I was, of course, just like every other G.I. whether in England, France, Italy, Burma, or anyplace else. I liked to brag, so I said: “Oh gee, Obason, it’s great. We have all the tires in the world, all the gas, everyone has an automobile he can just ride everywhere he wants, everybody has a big ranch.”
I would kink of kid her because she seemed to enjoy the tales so much, so I said: “Well, how do you liked that as far as you’ve heard? You come back and take care of my kids for me, as I don’t have a wife.”
Old Obason would giggle and answer: “Oh, I’m afraid you might change your mind and shove me off the boat on the way back.” Wherewith she clasped her hands, dipped her knees quickly, and giggled – as she always did with a joke.
And this is the way we would talk over our tea and tobacco during the lulls when the guards were not around.
On several occasions two or three of Obason’s daughters came around. One of them had a child strapped to her back. Her appearance was almost angelic, her actions the same. One could not believe that she was what we thought of as “Nips” or “Japs” – especially with the guards we knew in camp.
When nobody was around this daughter would say the one or two expressions she knew in English. They were “I love you,” or something like that. Then she too would giggle. Of course, she didn’t mean it that way, but she had heard it from motion pictures they had shown in Japan. And the baby with her, a little kid with bangs, had the appearance of an ivory doll. The complexions of the women and children are, I thing, the nicest complexions in the world, nothing like our American women. The skins were as smooth as if they had just been covered with cream.
But one day I did an awful thing to Obason, and without meaning to.

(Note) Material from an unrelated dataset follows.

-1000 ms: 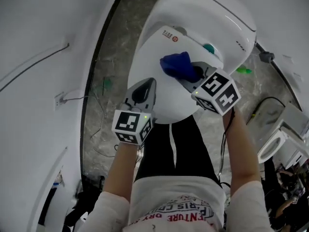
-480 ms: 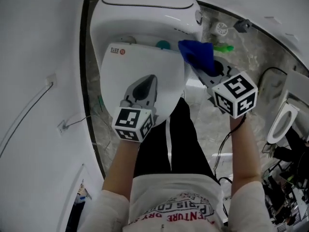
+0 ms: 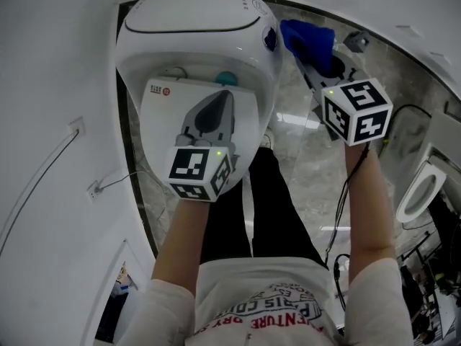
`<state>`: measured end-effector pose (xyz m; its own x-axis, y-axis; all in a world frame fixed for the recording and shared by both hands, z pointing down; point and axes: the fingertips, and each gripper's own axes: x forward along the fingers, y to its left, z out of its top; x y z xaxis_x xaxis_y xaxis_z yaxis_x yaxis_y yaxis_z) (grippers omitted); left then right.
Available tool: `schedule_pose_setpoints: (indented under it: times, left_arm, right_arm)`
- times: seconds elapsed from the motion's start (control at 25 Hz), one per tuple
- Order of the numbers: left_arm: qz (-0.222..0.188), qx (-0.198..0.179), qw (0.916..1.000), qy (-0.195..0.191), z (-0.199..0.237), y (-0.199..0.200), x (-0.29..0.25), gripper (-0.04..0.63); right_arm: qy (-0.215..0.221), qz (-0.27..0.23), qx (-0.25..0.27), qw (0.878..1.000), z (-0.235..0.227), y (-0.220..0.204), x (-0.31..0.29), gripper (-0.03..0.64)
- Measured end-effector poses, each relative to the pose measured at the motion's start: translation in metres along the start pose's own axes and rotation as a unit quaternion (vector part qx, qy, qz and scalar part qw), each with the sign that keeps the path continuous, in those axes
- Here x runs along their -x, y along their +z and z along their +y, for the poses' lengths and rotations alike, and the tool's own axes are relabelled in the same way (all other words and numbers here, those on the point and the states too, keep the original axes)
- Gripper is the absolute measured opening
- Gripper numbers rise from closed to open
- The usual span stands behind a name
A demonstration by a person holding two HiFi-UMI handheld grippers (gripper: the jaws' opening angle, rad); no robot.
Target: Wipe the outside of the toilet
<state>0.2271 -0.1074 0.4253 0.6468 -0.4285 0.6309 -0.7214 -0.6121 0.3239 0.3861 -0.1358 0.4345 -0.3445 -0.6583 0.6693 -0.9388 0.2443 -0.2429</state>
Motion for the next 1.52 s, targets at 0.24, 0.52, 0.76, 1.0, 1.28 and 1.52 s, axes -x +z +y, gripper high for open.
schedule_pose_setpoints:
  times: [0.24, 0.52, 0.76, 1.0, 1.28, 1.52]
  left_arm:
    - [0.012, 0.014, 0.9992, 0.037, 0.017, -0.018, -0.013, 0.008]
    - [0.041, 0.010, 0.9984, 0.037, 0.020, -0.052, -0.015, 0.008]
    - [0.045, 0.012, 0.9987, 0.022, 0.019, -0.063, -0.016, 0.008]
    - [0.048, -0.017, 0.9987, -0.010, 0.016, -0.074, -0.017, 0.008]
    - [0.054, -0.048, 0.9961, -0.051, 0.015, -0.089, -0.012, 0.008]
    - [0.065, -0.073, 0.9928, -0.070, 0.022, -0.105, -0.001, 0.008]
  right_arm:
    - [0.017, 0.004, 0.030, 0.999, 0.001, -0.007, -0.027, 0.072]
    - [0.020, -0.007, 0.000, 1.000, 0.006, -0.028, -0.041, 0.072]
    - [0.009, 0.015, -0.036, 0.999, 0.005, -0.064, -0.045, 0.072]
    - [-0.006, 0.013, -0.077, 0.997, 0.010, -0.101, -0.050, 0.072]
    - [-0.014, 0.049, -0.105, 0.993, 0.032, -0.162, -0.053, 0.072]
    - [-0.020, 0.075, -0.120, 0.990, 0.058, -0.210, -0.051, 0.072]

The prison camp was to be visited again by some of those naval intelligence officers who cam out to ply us with questions, with there $64 questions. My, how time progresses, for we now have a $64,000 question.

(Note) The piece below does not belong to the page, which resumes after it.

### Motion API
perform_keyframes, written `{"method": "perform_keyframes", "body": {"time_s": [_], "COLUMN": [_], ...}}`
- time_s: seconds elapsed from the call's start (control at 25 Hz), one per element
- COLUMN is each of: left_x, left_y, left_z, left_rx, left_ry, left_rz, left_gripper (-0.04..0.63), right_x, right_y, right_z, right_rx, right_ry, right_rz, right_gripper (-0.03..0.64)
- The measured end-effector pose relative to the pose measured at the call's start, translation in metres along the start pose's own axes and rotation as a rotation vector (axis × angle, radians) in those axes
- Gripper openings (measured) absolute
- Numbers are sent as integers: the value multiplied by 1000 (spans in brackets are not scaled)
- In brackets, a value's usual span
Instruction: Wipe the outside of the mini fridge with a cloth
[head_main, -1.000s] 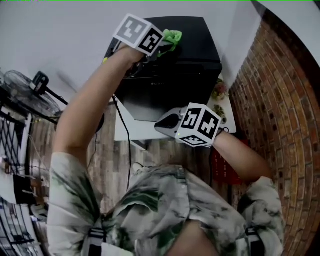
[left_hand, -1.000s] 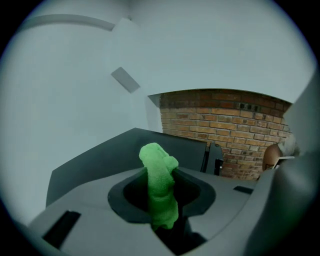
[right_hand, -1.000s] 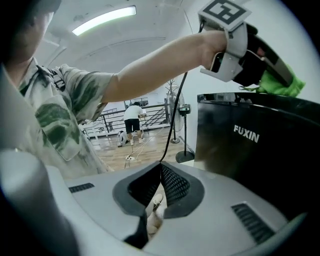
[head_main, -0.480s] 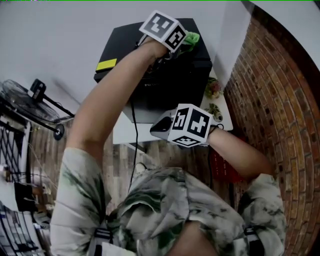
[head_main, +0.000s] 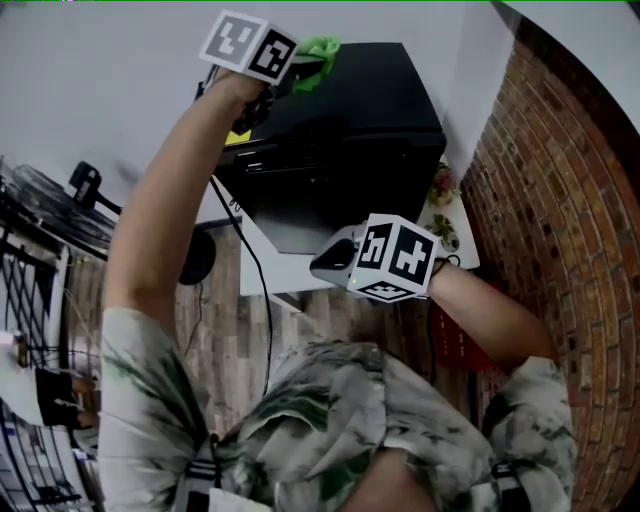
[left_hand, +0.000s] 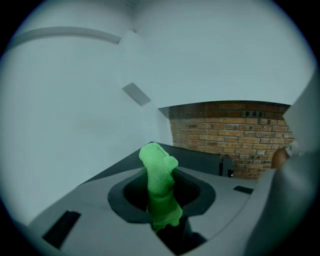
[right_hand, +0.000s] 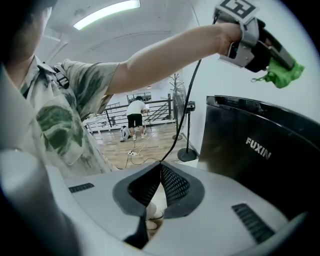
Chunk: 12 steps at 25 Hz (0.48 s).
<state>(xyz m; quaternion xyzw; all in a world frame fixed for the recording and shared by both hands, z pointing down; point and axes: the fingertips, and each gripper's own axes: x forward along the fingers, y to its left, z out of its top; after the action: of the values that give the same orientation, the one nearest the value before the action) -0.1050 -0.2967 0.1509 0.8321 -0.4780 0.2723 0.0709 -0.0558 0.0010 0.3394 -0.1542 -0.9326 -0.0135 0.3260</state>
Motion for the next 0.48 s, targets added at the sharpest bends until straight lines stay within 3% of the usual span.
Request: {"method": "perform_keyframes", "body": {"time_s": [0.24, 0.48], "left_x": [-39, -19], "left_y": [113, 131], "left_z": [-68, -108], "left_rx": [-55, -58], "left_ry": [103, 173], "left_rz": [146, 118], "left_gripper": [121, 121], "right_x": [17, 36], "right_y": [-5, -9], "right_z": [16, 27], "right_rx": [21, 17], "right_ry": [23, 6], "right_rz": [19, 25], "right_gripper": [23, 23]}}
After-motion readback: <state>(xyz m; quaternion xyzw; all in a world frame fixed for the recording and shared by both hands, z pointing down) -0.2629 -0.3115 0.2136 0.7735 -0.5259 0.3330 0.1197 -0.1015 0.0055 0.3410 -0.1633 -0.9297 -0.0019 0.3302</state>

In preparing the meal in advance for these higher-ups Obason wanted everything just so. Her pride and joy was some China dishes, and on these dishes she carefully arranged pickles and everything, including the fish.
But the more I kept thinking of these higher-ups, and all their questions that once again might be thrown at me, the less I must have remembered Obason. These intelligence bastards would be out here in a little while trying to pump military information out of us, and so, feeling mad about it, I deliberately selected this moment to clean out the stoves, allowing the grit to go all over their food on those pretty dishes.
The old lady screamed: “Boyingtonson, Boyingtonson. Yamai, yamai!” Which roughly means “Stop, stop!” And she screamed: “You’re getting toxon gomai!” which roughly means “much dirt.”
So I stopped, but it does show how, just as in all wars, the innocent must suffer just because somebody (in this case me) had a mad on.
She forgave me, but I haven’t quite forgiven myself. So when I first got back to the United States and heard that some of my Black Sheep pilots were going out to Japan, I gave them Obason’s address. At least, I gave the best address I knew and told them to be sure and give her some money and some candy.
Yet the most I could do – even now – would be but the smallest of tokens for her kindnesses to me.
In fact, while sitting here in the den awaiting supper, I cannot help imagine how it would be if the old lady, through some miracle, should suddenly arrive, as if out of the skies, for one of our old “teas” again. We would sit and talk and discuss and smoke. Only in my case it would not be snipes any more. And then, just when we were about to eat, she quickly would say: “Boyintonson, Boyingtonson, Haitison,” which means “Look out, Boyington, the guards.” Wherewith, at her joke, she would clasp her hands just as she used to do, dip her knees, and giggle.